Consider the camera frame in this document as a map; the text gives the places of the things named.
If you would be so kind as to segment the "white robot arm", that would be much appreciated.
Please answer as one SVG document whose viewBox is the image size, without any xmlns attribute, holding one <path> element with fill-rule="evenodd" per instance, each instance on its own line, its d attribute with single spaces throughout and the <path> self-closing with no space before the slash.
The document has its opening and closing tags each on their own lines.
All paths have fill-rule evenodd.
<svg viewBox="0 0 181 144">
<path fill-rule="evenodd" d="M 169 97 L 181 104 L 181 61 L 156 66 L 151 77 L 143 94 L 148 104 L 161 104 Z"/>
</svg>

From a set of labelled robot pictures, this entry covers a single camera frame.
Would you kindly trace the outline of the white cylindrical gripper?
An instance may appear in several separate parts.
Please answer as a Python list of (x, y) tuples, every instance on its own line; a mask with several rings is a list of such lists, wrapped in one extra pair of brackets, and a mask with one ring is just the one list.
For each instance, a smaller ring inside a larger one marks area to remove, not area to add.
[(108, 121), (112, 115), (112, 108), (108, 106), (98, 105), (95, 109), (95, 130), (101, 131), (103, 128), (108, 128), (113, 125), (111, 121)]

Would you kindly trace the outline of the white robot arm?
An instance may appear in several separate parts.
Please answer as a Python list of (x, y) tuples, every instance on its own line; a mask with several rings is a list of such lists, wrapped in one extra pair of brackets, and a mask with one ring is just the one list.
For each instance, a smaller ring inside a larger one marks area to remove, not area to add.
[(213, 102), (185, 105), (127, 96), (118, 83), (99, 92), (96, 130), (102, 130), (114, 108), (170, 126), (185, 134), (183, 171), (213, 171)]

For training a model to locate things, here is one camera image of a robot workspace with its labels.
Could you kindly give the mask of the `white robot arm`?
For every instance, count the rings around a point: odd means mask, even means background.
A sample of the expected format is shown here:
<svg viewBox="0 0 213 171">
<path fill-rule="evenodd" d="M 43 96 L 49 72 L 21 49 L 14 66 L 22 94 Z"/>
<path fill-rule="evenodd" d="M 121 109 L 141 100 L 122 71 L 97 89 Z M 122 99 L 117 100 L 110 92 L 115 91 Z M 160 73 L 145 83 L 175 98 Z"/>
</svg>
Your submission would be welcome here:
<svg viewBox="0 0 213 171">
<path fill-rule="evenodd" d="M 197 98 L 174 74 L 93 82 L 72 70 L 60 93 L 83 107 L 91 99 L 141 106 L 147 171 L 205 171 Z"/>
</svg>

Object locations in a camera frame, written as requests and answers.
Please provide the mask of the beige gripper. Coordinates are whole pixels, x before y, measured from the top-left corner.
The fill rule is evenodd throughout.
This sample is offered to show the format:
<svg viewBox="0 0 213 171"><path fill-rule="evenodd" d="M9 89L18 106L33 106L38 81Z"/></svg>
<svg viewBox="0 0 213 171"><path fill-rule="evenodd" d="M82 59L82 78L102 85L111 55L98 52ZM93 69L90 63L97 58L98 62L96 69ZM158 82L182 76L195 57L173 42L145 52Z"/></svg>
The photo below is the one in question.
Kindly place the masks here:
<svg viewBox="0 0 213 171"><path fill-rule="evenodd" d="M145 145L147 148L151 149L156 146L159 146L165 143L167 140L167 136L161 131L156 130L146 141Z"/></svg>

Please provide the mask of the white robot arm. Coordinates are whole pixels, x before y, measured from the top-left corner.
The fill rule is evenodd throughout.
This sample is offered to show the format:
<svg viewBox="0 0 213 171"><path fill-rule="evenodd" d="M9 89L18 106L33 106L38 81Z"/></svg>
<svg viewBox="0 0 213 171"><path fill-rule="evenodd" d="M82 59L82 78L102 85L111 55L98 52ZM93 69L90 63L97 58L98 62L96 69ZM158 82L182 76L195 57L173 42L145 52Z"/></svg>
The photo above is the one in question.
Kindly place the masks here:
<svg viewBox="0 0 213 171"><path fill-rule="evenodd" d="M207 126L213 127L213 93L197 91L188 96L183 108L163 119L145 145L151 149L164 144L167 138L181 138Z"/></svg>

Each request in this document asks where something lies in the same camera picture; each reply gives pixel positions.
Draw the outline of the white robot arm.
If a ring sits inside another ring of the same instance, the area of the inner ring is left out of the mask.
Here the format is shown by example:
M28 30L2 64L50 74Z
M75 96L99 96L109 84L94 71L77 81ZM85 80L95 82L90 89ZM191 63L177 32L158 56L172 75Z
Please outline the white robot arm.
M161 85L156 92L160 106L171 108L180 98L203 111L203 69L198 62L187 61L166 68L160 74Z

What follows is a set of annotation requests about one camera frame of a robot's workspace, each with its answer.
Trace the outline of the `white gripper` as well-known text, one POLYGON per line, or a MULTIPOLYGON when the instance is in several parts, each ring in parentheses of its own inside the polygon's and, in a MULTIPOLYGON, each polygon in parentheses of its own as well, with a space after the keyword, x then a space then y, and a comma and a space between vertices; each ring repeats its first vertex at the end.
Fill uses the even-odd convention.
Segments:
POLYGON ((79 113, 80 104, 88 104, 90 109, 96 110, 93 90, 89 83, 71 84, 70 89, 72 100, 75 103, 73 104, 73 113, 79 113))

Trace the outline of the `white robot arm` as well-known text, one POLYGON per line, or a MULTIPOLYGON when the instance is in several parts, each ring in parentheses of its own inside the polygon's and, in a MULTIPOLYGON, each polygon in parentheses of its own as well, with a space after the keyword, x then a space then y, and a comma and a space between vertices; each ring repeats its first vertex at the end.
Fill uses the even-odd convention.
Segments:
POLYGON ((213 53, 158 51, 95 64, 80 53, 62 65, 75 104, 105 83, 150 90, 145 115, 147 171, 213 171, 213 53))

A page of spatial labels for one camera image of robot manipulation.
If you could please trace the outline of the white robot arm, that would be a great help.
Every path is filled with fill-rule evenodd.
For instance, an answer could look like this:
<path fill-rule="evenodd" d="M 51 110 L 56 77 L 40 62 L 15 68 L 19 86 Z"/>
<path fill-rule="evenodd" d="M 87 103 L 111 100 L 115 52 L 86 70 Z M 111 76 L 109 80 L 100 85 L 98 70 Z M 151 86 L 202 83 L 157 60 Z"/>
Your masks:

+++

TASK BRIEF: With the string "gives" as the key, filter the data above and show the lines that match.

RESULT FOR THIS TASK:
Consider the camera frame in this document as a map; the text gives the places of the things named.
Each request in this document asks where something lies in the same camera picture; each reply gives pixel positions.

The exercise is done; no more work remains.